Data supplied:
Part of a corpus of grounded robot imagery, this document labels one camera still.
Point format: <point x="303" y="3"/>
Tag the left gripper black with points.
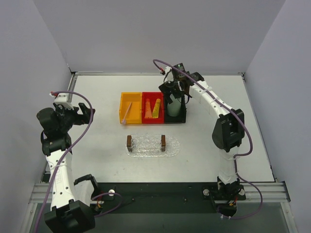
<point x="75" y="114"/>

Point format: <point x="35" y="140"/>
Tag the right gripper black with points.
<point x="171" y="89"/>

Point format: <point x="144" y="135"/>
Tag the mint green cup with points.
<point x="173" y="109"/>

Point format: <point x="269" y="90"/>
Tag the black plastic bin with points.
<point x="181" y="118"/>

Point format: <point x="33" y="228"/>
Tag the yellow toothpaste tube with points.
<point x="156" y="109"/>

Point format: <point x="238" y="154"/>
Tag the clear toothbrush holder brown ends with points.
<point x="146" y="143"/>

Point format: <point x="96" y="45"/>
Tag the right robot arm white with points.
<point x="229" y="129"/>

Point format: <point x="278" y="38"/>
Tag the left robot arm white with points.
<point x="68" y="214"/>

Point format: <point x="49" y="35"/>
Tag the orange toothpaste tube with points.
<point x="148" y="111"/>

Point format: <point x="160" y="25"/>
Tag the clear textured oval tray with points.
<point x="173" y="147"/>

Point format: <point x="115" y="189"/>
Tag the red plastic bin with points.
<point x="152" y="96"/>

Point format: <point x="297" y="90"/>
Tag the yellow plastic bin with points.
<point x="130" y="111"/>

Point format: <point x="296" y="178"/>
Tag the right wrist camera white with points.
<point x="168" y="75"/>

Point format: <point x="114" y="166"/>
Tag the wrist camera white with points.
<point x="168" y="75"/>
<point x="63" y="99"/>

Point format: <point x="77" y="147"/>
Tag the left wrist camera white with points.
<point x="63" y="99"/>

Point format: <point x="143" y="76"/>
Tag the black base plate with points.
<point x="167" y="205"/>

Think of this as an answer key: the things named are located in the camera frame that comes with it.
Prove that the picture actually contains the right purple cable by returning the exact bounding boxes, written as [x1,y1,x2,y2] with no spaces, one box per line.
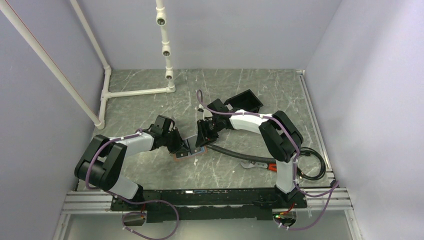
[196,89,340,232]

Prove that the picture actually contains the red handled pruning shears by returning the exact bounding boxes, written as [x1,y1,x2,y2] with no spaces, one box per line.
[240,161,277,172]

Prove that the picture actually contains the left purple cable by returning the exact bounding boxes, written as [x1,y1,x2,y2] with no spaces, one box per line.
[84,128,181,240]

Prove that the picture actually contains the coiled black cable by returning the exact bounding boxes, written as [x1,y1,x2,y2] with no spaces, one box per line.
[296,147,327,182]

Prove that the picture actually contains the grey credit card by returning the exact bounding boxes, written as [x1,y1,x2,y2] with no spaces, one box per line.
[186,135,199,155]

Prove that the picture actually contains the white pvc pipe frame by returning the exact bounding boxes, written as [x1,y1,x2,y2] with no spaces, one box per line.
[0,0,177,130]

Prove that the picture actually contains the brown leather card holder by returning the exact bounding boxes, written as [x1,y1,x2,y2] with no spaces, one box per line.
[172,135,208,162]

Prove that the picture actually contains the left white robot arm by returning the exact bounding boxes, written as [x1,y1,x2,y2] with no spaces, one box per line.
[74,115,188,210]

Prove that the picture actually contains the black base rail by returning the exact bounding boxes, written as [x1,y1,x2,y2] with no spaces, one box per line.
[110,187,307,223]

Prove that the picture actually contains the purple cable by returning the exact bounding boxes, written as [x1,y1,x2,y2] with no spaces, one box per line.
[196,89,340,232]
[84,128,181,240]

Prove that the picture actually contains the aluminium frame rail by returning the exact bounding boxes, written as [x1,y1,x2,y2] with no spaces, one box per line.
[295,69,354,213]

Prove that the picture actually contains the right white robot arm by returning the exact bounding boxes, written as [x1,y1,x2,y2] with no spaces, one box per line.
[196,105,304,208]

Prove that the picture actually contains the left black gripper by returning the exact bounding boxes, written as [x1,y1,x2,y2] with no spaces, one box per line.
[162,127,190,154]

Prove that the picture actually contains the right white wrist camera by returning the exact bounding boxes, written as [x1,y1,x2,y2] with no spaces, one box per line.
[197,104,205,113]

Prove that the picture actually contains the black plastic card tray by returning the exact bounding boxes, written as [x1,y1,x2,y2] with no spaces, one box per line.
[224,89,264,113]

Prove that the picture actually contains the black corrugated hose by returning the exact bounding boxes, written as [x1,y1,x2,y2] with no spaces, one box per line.
[206,144,277,164]

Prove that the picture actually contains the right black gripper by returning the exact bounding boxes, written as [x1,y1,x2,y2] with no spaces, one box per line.
[195,117,223,148]

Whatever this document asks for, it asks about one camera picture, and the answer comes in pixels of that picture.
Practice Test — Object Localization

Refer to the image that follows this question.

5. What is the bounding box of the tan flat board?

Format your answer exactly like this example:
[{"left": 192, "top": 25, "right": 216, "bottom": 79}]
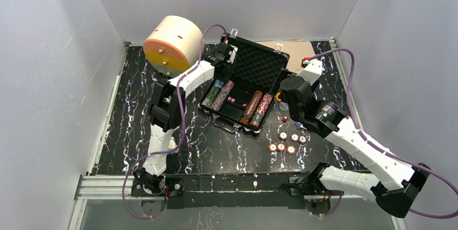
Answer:
[{"left": 258, "top": 40, "right": 315, "bottom": 73}]

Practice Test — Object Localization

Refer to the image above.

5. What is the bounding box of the dark green chip stack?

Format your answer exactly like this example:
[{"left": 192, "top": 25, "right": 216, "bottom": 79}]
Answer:
[{"left": 201, "top": 85, "right": 221, "bottom": 107}]

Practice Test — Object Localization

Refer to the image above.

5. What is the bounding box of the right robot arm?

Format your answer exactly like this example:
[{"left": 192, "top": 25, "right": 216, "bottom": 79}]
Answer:
[{"left": 280, "top": 59, "right": 429, "bottom": 218}]

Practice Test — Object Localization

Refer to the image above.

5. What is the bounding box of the yellow big blind button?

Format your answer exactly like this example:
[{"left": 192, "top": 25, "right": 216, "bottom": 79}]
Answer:
[{"left": 275, "top": 92, "right": 281, "bottom": 102}]

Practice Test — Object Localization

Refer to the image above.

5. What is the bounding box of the light blue chip stack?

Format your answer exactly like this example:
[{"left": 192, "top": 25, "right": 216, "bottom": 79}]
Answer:
[{"left": 213, "top": 79, "right": 225, "bottom": 89}]

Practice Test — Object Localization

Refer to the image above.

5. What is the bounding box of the orange black chip stack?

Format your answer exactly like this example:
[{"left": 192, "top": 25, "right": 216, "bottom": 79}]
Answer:
[{"left": 240, "top": 90, "right": 264, "bottom": 125}]

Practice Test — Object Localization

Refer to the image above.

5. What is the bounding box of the loose red white chip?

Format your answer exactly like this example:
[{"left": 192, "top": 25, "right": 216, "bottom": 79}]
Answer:
[
  {"left": 290, "top": 133, "right": 299, "bottom": 142},
  {"left": 278, "top": 132, "right": 288, "bottom": 140},
  {"left": 277, "top": 143, "right": 286, "bottom": 152},
  {"left": 268, "top": 143, "right": 277, "bottom": 152},
  {"left": 297, "top": 135, "right": 307, "bottom": 145},
  {"left": 286, "top": 145, "right": 297, "bottom": 155}
]

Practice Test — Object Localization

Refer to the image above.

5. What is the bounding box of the blue green chip stack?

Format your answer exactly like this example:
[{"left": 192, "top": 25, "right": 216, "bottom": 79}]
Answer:
[{"left": 248, "top": 112, "right": 264, "bottom": 130}]

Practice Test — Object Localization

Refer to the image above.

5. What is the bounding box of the blue playing card deck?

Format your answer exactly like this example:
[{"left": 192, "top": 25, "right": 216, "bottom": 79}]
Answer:
[{"left": 168, "top": 138, "right": 179, "bottom": 155}]

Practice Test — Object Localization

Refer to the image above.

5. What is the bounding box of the purple white chip stack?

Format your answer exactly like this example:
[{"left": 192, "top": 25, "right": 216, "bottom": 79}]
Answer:
[{"left": 221, "top": 80, "right": 234, "bottom": 94}]

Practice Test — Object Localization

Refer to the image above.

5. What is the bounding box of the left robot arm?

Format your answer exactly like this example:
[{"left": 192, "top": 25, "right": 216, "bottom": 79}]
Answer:
[{"left": 132, "top": 40, "right": 238, "bottom": 195}]

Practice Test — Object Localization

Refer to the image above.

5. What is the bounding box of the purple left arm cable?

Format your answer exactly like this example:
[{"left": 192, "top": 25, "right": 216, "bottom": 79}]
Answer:
[{"left": 122, "top": 24, "right": 228, "bottom": 220}]

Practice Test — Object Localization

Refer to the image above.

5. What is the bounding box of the cream cylinder with orange face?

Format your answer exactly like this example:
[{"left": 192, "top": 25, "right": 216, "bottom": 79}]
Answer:
[{"left": 143, "top": 16, "right": 203, "bottom": 77}]

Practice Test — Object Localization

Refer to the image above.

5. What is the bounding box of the black poker set case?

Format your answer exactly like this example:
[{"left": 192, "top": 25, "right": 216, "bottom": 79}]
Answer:
[{"left": 199, "top": 30, "right": 289, "bottom": 134}]

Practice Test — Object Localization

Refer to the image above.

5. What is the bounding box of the red white chip stack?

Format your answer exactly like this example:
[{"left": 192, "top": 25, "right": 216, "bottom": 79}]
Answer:
[{"left": 256, "top": 94, "right": 273, "bottom": 116}]

Work instructions: When a line in the listing includes the word "blue", report that line in full.

Task result:
5. What is the bounding box of the light blue chip stack?
5. What is the bounding box of the blue green chip stack?
5. What is the bounding box of the blue playing card deck?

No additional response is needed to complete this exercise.